According to a summary of the findings provided to The Nevada Independent by the governor’s office, 36 of the 37 boards responded to the executive order’s request. 

The governor’s office has not yet provided copies of the reports as requested by The Nevada Independent.

The Board of Examiners for Alcohol, Drug, and Gambling Counselors and the State Barber’s Health and Sanitation Board were considered “previous non-responders” but based on their response to a separate executive order on regulations, they were determined to have “complied with the spirit” of the licensure executive order. 

Green light back on for licensing regulations

Six months after Lombardo signed a separate executive order suspending agencies, commissions and boards from creating new regulations, a new executive order issued Friday lifts the freeze and allows the agencies to promulgate any new regulations that stem from the 2023 legislative session.

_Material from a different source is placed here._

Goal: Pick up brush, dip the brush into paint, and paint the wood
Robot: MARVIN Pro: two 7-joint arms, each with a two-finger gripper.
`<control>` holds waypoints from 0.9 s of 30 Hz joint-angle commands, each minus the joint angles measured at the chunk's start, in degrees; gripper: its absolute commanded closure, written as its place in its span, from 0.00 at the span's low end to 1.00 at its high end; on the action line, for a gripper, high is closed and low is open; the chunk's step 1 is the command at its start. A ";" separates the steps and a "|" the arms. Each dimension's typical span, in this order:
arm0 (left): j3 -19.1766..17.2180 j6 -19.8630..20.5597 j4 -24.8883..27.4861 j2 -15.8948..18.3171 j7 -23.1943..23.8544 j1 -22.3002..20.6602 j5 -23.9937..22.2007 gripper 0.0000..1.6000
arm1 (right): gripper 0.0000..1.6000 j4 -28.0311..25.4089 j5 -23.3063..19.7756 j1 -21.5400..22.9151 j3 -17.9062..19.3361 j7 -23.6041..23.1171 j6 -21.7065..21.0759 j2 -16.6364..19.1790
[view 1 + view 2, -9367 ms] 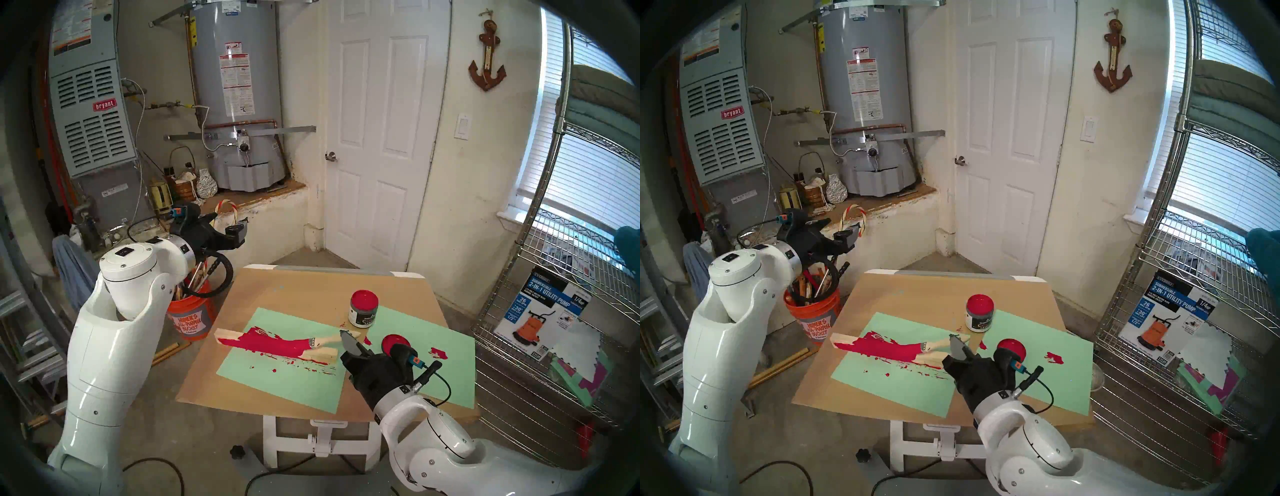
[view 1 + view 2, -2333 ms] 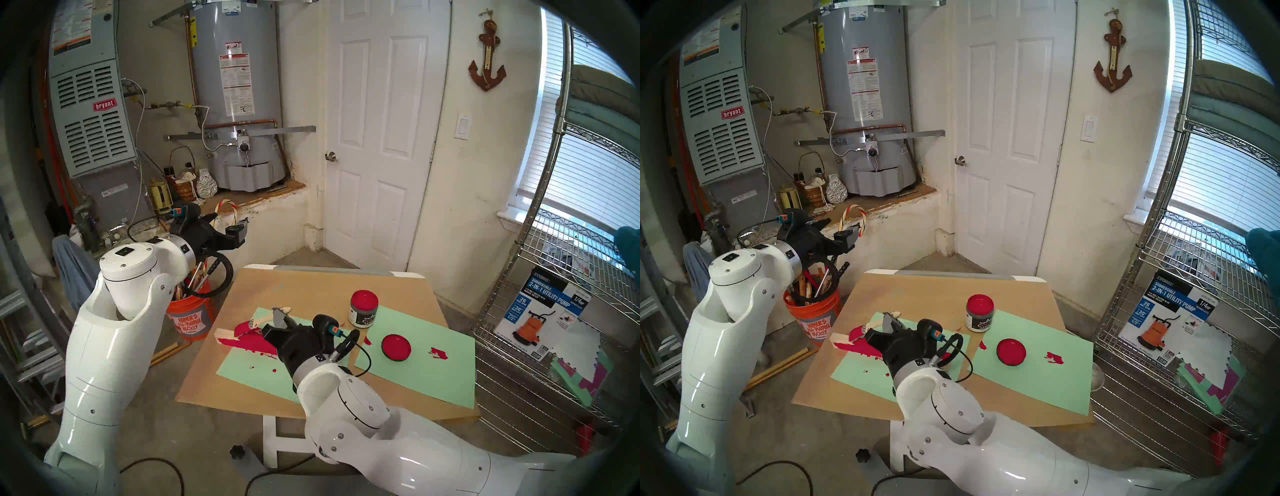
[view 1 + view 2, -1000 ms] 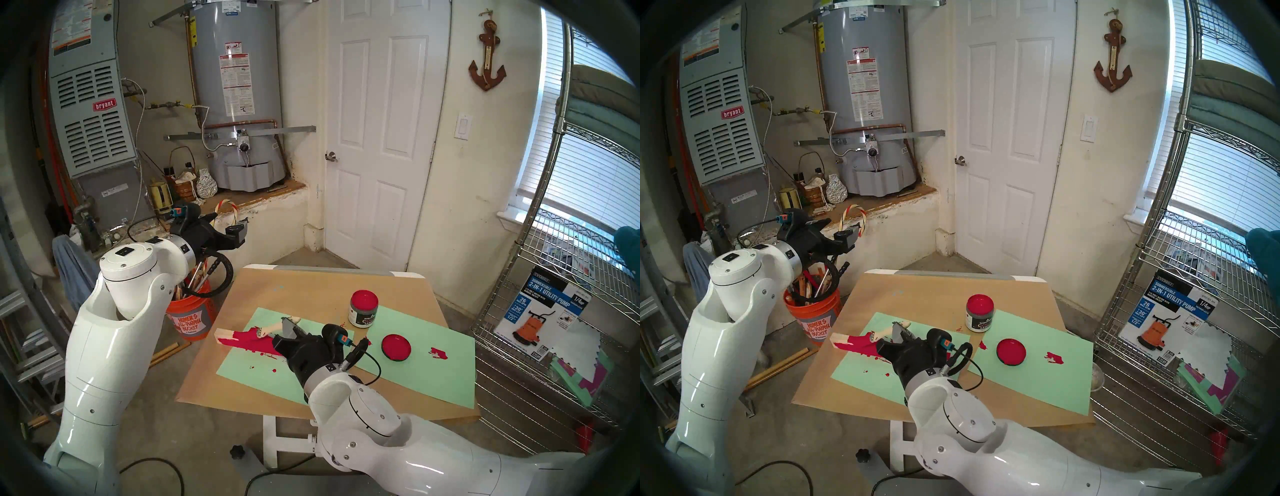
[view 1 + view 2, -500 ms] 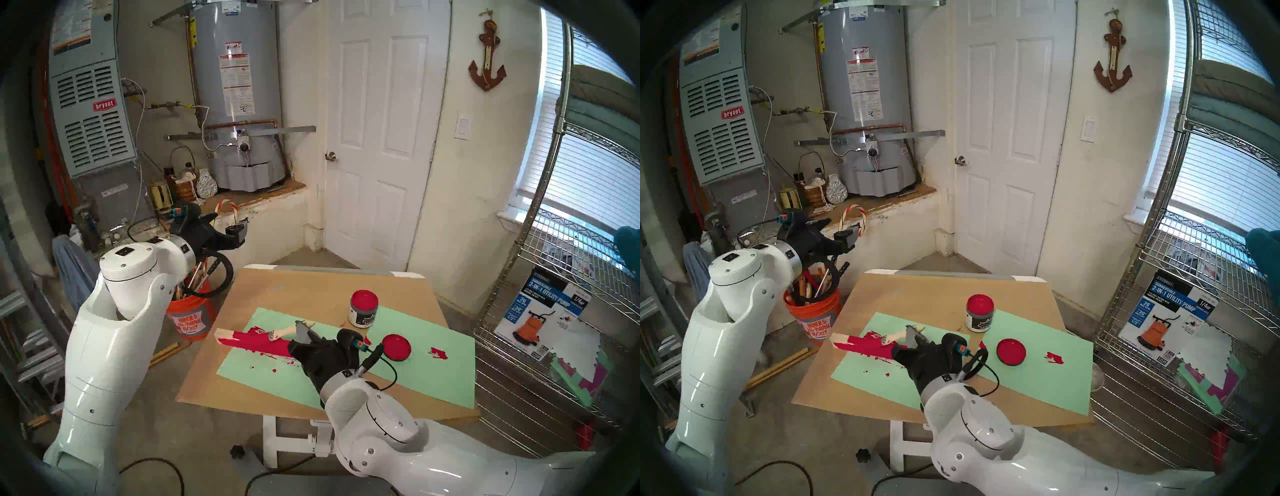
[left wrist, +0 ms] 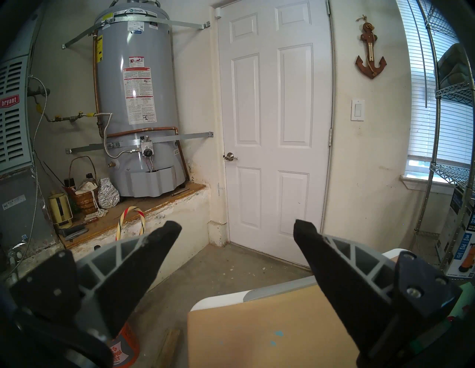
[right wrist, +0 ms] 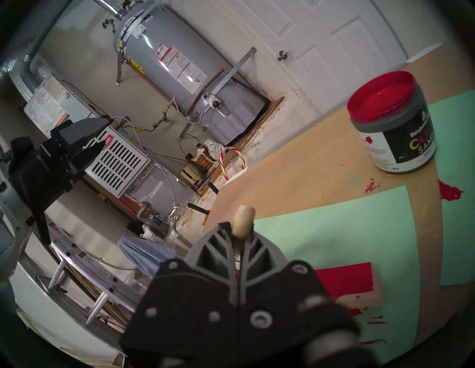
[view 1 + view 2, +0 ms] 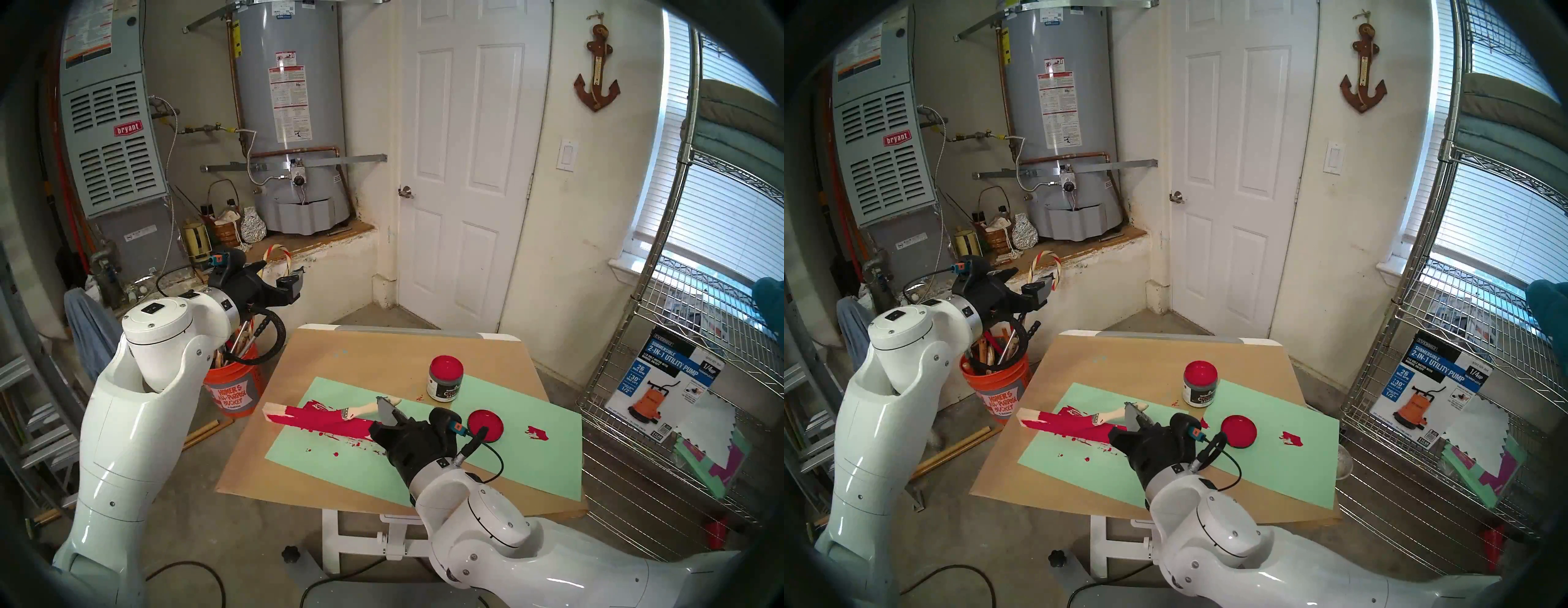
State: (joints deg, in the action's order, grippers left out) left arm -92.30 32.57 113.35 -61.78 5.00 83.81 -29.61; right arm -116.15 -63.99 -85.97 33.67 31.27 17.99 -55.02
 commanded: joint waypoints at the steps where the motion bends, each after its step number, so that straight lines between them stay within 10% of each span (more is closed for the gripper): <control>1: -0.23 -0.59 0.89 0.04 -0.01 -0.66 0.11 0.00 | 1.00 -2.61 0.14 -1.09 0.77 -0.74 1.05 2.51; 27: -0.14 -0.64 0.89 0.20 -0.16 -0.65 -0.09 0.00 | 1.00 -7.10 -0.14 -7.96 4.96 -3.47 5.59 14.90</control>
State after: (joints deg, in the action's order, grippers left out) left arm -92.21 32.51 113.35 -61.62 4.86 83.81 -29.83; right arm -121.15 -64.06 -92.19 37.47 28.45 21.83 -43.86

The executive order, 2023-008, also gives the entities the green light to begin “repealing, streamlining, clarifying, reducing, or otherwise improving” regulations the agencies and boards reviewed and made recommendations about as part of executive orders 2023-003 and 2023-004. Lombardo had asked all state departments and agencies to propose at least 10 regulations that should be rescinded, with the goal of “minimizing barriers to economic efficiency”. 

All new regulations adopted or implemented “shall be concise and easily understandable to ensure greater access and transparency in the regulatory process,” the Friday executive order states. 

Boards were also allowed to request an exemption from the executive orders, especially on regulations for public health, safety and compliance with federal law. Some boards may be exempt because they might only have 10 or fewer regulations.

The governor’s office said that, in general, most of the exemptions were granted early in the year.

In April, the Nevada Gaming Commission designated 16 regulations for elimination involving the regulatory subsections on video surveillance of loose change booths (which have become extinct in the last two decades as cash slot machines were phased out), along with another eight regulation subsections identified for language changes.

One example of an exempt entity was the Nevada Department of Wildlife (NDOW), which responded by stating that it does not govern any occupations or professions, although it oversees Nevada’s guides and outfitters. And when it comes to its regulations, NDOW is required to have certain hunting season regulations, so it said none could be cut. 

In the case of the Nevada Department of Indigent Defense Services (DIDS), which provides education, training and resources to public defenders, the board discussed the executive order in a February meeting and members unanimously agreed to request an exemption.  

Members of DIDS argued that because the agency was created in 2019 and only has 40 regulations, that are all necessary and required by statute and the department does not have 10 to cut.